TASK INSTRUCTIONS: Below are entries to reproduce exactly, apart from their pictures.

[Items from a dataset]
————————

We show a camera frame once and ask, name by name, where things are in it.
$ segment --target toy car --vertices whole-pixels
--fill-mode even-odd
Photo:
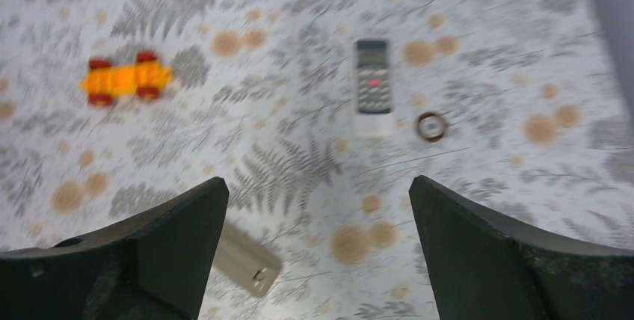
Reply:
[[[88,74],[79,85],[88,95],[88,104],[108,107],[120,96],[135,94],[153,101],[172,81],[172,69],[164,67],[153,52],[137,54],[136,64],[113,67],[107,58],[91,58]]]

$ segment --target o-ring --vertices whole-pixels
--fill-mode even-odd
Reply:
[[[439,134],[437,135],[425,134],[425,132],[422,129],[422,122],[428,118],[436,118],[438,122],[440,122],[443,128],[440,130]],[[434,112],[425,112],[421,114],[416,120],[416,133],[418,134],[420,138],[426,140],[429,143],[438,142],[445,135],[445,132],[447,132],[448,128],[449,128],[449,124],[447,123],[445,118],[443,118],[443,116],[436,114]]]

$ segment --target brown ring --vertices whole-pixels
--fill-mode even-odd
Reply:
[[[442,124],[443,124],[443,131],[439,134],[439,135],[435,135],[434,137],[428,137],[426,136],[421,129],[421,123],[423,120],[426,120],[428,118],[432,118],[432,117],[436,117]],[[447,132],[447,129],[449,128],[449,124],[447,124],[447,121],[445,121],[445,118],[439,114],[436,114],[434,112],[425,112],[421,115],[418,116],[418,119],[416,120],[416,133],[417,135],[426,140],[429,143],[434,143],[434,142],[438,142],[444,135],[445,132]]]

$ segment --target white patterned surface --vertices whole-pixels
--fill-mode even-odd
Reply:
[[[227,217],[286,269],[264,300],[214,270],[201,319],[437,319],[407,199],[425,174],[544,229],[634,248],[634,151],[589,0],[0,10],[0,247],[51,246],[222,176]],[[379,141],[350,130],[363,36],[392,42],[399,131]],[[90,56],[132,62],[145,47],[175,69],[163,98],[86,105]],[[424,111],[452,124],[438,144],[413,132]],[[333,253],[346,224],[354,251]]]

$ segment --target remote control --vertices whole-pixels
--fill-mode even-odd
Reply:
[[[388,42],[366,38],[358,40],[355,46],[355,129],[359,135],[389,135],[396,130],[396,119],[392,104]]]

————————

TASK RESULT:
We show a camera frame once and ask, name by name, where things are in it.
$ segment --target toy car --vertices whole-pixels
--fill-mode even-odd
Photo:
Reply:
[[[88,74],[79,85],[88,95],[88,104],[108,107],[120,96],[135,94],[153,101],[172,81],[172,69],[164,67],[153,52],[137,54],[136,64],[113,67],[107,58],[91,58]]]

$ segment --target o-ring --vertices whole-pixels
--fill-mode even-odd
Reply:
[[[439,134],[437,135],[425,134],[425,132],[422,129],[422,122],[428,118],[436,118],[438,122],[440,122],[443,128],[440,130]],[[434,112],[425,112],[421,114],[416,120],[416,133],[418,134],[420,138],[426,140],[429,143],[438,142],[445,135],[445,132],[447,132],[448,128],[449,128],[449,124],[447,123],[445,118],[443,118],[443,116],[436,114]]]

$ segment --target brown ring --vertices whole-pixels
--fill-mode even-odd
Reply:
[[[442,124],[443,124],[443,131],[439,134],[439,135],[435,135],[434,137],[428,137],[426,136],[421,129],[421,123],[423,120],[426,120],[428,118],[432,118],[432,117],[436,117]],[[447,132],[447,129],[449,128],[449,124],[447,124],[447,121],[445,121],[445,118],[439,114],[436,114],[434,112],[425,112],[421,115],[418,116],[418,119],[416,120],[416,133],[417,135],[426,140],[429,143],[434,143],[434,142],[438,142],[444,135],[445,132]]]

$ segment --target white patterned surface --vertices whole-pixels
--fill-mode even-odd
Reply:
[[[227,217],[286,269],[264,300],[214,270],[201,319],[437,319],[407,199],[425,174],[544,229],[634,248],[634,151],[589,0],[0,10],[0,247],[51,246],[222,176]],[[379,141],[350,130],[363,36],[392,42],[399,131]],[[90,56],[132,62],[145,47],[175,69],[163,98],[86,105]],[[424,111],[452,124],[438,144],[413,132]],[[333,253],[346,224],[354,251]]]

$ segment --target remote control --vertices whole-pixels
--fill-mode even-odd
Reply:
[[[388,42],[366,38],[358,40],[355,46],[355,129],[359,135],[389,135],[396,130],[396,119],[392,104]]]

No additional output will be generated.